Conflict of interest statement
The authors declare no competing interests.
Figures
RRD and patient characterization. (a) An optical coherence tomography scan of the right eye with acute-onset RRD of a 53-year old female patient reveals fovea-involving RRD (macula off) with edema in the outer retinal layers (right eye; central retinal thickness 594 µm at the fovea). Scale bar: 200 µm. RPE retinal pigment epithelium, T temporal, I inferior, N nasal, S superior. (b) Distribution of detached retinal area in studied RRD patients.

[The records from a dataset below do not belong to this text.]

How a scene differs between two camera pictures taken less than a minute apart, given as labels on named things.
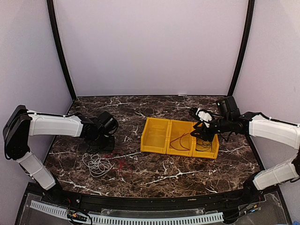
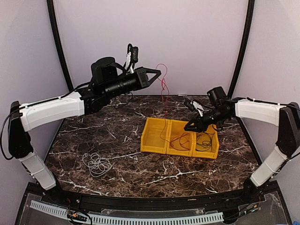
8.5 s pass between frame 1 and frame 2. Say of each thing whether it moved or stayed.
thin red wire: moved
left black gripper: moved
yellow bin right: stayed
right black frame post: stayed
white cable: stayed
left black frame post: stayed

Quadrant 0 = a large tear/rupture with starting (early-onset) local retinal detachment (RD), quadrant 1 = 25% of RD (covering one quadrant of retinal area), 2 quadrants = 50% of RD, 3 quadrants = 75% of RD and 4 quadrants = a total retinal detachment. (c) The demographics of the MH-Pucker, PDR-TRD and RRD patients, showing the distributions of the age (years) and vitreous protein concentration (mg/ml). The median is shown with a line and the mean with a dashed line.
SWATH-MS analysis of vitreous samples. (a) Vitreous samples were collected via vitrectomy and proteins were digested with trypsin. For spectral library generation, the resulting peptides were fractionated and analyzed using DDA mode. The spectral library built was then used to extract the peptide and the quantification information of the SWATH runs. Bioinformatics approaches were used to understand biological relevance of the differentially expressed proteins. (b) Cellular localization of the detected vitreal proteins were predicted using GO-Cellular Component terms with the DAVID bioinformatics tool. (c) Principal component analysis (PCA) and (d) hierarchical clustering analysis of the samples showed a clear separation of RRD and control posterior segment eye diseases (MH, Pucker and PDR-TRD). In the heat map all 1177 quantified proteins expression levels are shown as raw Z-score of the SWATH peak area of each sample.
Comparison between RRD and control posterior segment eye disease proteomes. The volcano plots of differentially expressed proteins between RRD and control MH-Pucker and PDR-TRD eye groups. P-value was set to match q-value < 0.1. The red dots indicate significantly differed proteins with q < 0.1 and FC > 2. Significantly upregulated proteins in the RRD samples were categorized by their biological processes.
Rhodopsin signaling. Representation of molecular steps in photoactivation (modified from Leskov et al. 2000). Step 1, A light photon activates rhodopsin (OPSD) by conformational change in the disk membrane. Step 2, activated rhodopsin makes contacts with G protein known as transducin (GNAT). Step 3, transducin dissociates from GDP and binds GTP, then the alpha subunit-GTP complex of transducin dissociates from the beta and gamma subunits. Step 4, the alpha subunit of transducin activates phosphodiesterase, also known as PDE6, by binding to one of two regulatory subunits of PDE and inhibits its activity. PDE6 hydrolyzes cGMP, forming GMP. Step 5, the intracellular concentration of cGMP decreases and therefore the CNGA1 cation channels close. Closure of the cation channels causes hyperpolarization of the cell due to the ongoing efflux of potassium ions. Abundance of the 8 proteins linked to rhodopsin signaling upregulated in RRD are shown as boxplots. **q < 0.1; *q < 0.5, ns non-significant differences.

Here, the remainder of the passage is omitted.